Differential expression analysis of TCGA data stratified into high and low groups by gene of interest Please run this wrapper script in the directory of the desired output location
USAGE:
xxxxxxxxxx
$ GDC_TCGA_analyse_GOI.sh [-h] -p <TCGAProjectID> -g <GOI> -s <StratifyBy> -t <Percentile> -e -S -a -c -d
PARAMETERS: -h Show this help text -p TCGA project id: needs to be valid TCGA project id as at the GDC (ie. TCGA-BRCA). Required -g Gene of interest: needs to be a valid HGNC symbol (ie. ZEB1). Required -s Stratify by molecule: must match -g and can only be one of (mRNA or miRNA). Required -t Percentile: startify data into top and bottom x percentile (valid x between 2 and 25). Required -e Enrichment analyses: Run GSEA on DE results (Default: Only run WebGestalt) -S Switch pairwise comparison: find genes DE in low group compared to high group (Default: high compared to low) -a Do all analyses -c Do correlation analysis only -d Do differential expression analysis only
TRANSECT takes in a cohort dataset and processes the data as follows.

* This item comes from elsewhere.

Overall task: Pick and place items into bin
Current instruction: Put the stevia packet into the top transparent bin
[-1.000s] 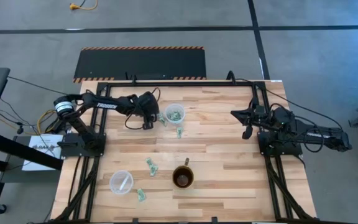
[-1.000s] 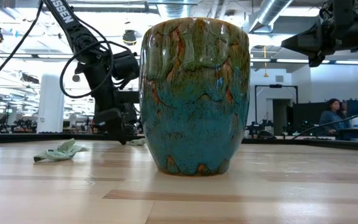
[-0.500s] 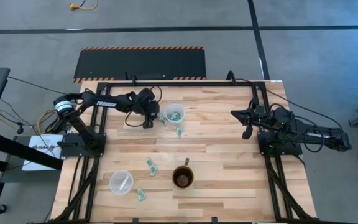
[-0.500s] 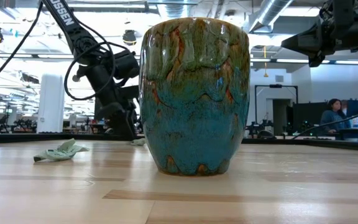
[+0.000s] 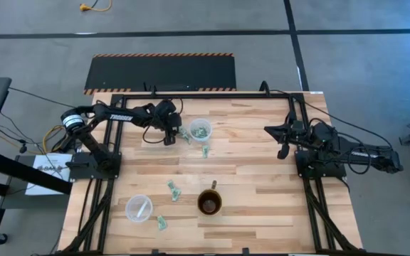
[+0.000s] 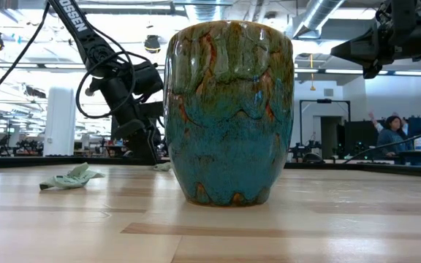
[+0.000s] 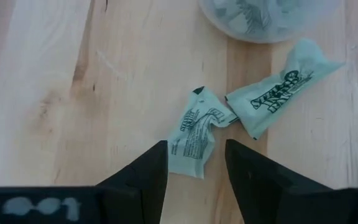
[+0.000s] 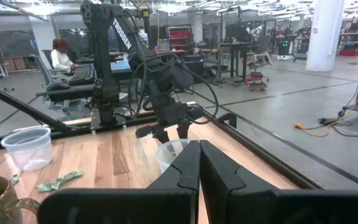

First, TRANSECT partition the data by the expression of a gene/s of interest into low and high strata
Subsequently, TRANSECT compares the resulting strata, one to the other, to identify differentially expressed genes
And finally, TRANSECT uses the results from the DE analysis to run functional annotation and enrichment analyses
The outputs from TRANSECT are likewise grouped into 3 categories and returned in three folders in the working directory from where the program is executed
The stratification process produces 2 tables, and 3 plots.
GOI_exp_raw_OG.tsv contain the raw original expression (TPM) data for all gene/s of interest
GOI_exp_with_strat.tsv contains the same data sorted with additional columns relating to the participants ranking score, percentiles and quantile values.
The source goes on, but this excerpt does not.